For Atlantans who go on the Atlanta Botanical Garden's annual Connoisseurs' Tour, this is a familiar sight. Readers of garden books and magazines will also recognize international garden designer Ryan Gainey's handiwork. I've learned something new every time I've stepped into this wondrous creation. The garden changes with the seasons, and you can always expect the latest plant introductions and trends to be represented in unusual ways. I'm forever coming away scratching my head, saying, "How did he think of this?"
This is a path you can see if you're standing on the sidewalk beside Ryan's house. If you're there on Mother's Day weekend, the second weekend in May, you'll see roses overhead on the arches. This photograph was taken in June, and you can recognize oakleaf hydrangeas in their last moments of glory.

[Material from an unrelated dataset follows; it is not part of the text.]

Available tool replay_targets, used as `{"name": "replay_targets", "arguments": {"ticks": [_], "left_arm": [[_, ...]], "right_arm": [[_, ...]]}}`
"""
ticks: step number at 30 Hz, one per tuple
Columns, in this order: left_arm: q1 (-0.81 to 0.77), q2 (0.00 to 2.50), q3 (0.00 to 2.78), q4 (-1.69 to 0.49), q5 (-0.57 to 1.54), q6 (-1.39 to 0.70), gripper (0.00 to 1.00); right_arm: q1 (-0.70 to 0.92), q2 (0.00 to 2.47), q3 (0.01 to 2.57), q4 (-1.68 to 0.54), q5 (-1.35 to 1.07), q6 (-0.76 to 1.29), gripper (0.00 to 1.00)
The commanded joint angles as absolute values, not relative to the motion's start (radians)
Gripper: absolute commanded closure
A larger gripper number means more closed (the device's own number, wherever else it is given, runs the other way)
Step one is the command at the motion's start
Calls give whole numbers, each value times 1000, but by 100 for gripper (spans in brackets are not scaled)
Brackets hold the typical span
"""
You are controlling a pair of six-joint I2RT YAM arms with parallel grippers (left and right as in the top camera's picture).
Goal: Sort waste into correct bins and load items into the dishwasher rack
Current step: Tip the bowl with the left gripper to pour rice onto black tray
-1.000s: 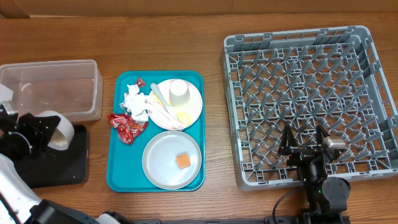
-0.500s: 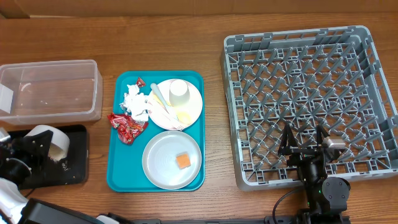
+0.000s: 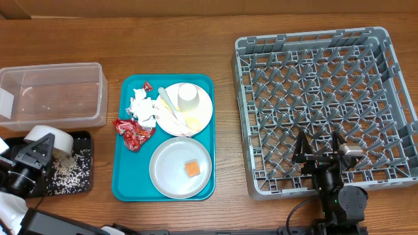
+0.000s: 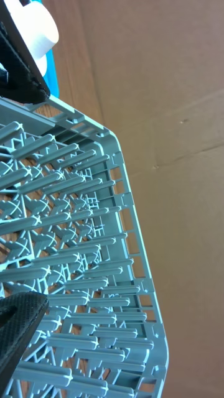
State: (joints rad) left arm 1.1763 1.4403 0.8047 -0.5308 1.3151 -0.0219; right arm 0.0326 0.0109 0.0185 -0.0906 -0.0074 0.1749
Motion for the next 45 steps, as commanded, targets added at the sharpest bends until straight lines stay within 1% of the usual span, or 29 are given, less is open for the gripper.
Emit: {"name": "replay_targets", "arguments": {"ticks": [1, 9, 19, 24, 28, 31, 33, 38, 43, 45], "left_arm": [[1180, 1433, 802, -529, 1381, 1, 96], [1189, 1433, 795, -529, 1398, 31, 96], [1289, 1433, 754, -524, 1445, 68, 96], [1296, 1433, 753, -522, 1469, 83, 96], [1296, 1433, 753, -520, 1556, 99, 96], [1297, 1434, 753, -522, 1540, 87, 96], [1296, 1434, 753, -525, 1567, 92, 96], [1297, 1434, 753, -523, 1496, 106, 96], [1297, 1435, 753, -522, 1493, 109, 96], [1295, 1434, 753, -561, 1499, 104, 96]], "right_arm": [[27, 3, 8, -84, -1, 167, 0], [27, 3, 8, -84, -1, 167, 0], [27, 3, 8, -84, -1, 167, 0], [27, 3, 8, -84, -1, 167, 0], [27, 3, 8, -84, -1, 167, 0], [27, 3, 8, -84, -1, 167, 0], [27, 3, 8, -84, -1, 167, 0], [27, 3, 8, -84, -1, 167, 0], [27, 3, 8, -84, -1, 167, 0], [27, 3, 8, -84, -1, 167, 0]]}}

In years past, I've seen this path crowded with thistle and other plants that were in vogue at the time. Here it is tamer, and the clean outlines can be appreciated along with the placement of certain plants along the way. Still, it's the sort of cottage garden I like, with organized lines flanked by some order and some chaos. For example, an oriental lily is hanging out ready to bloom on the right hand side. For structure, clipped boxwoods appear as balls in the foreground, while those closer to the focal point - an urn holding an agave - are pyramidal with leveled tops.
This is yet another garden chock full of design ideas that would be fun to try. I've just looked back at this batch of photos and realized how many treasures there are to share from this one place. I've been going to this garden now for at least 25 years, and every single time I've come away overwhelmed at Ryan's genius and excited about all the possibilities out there in the garden world.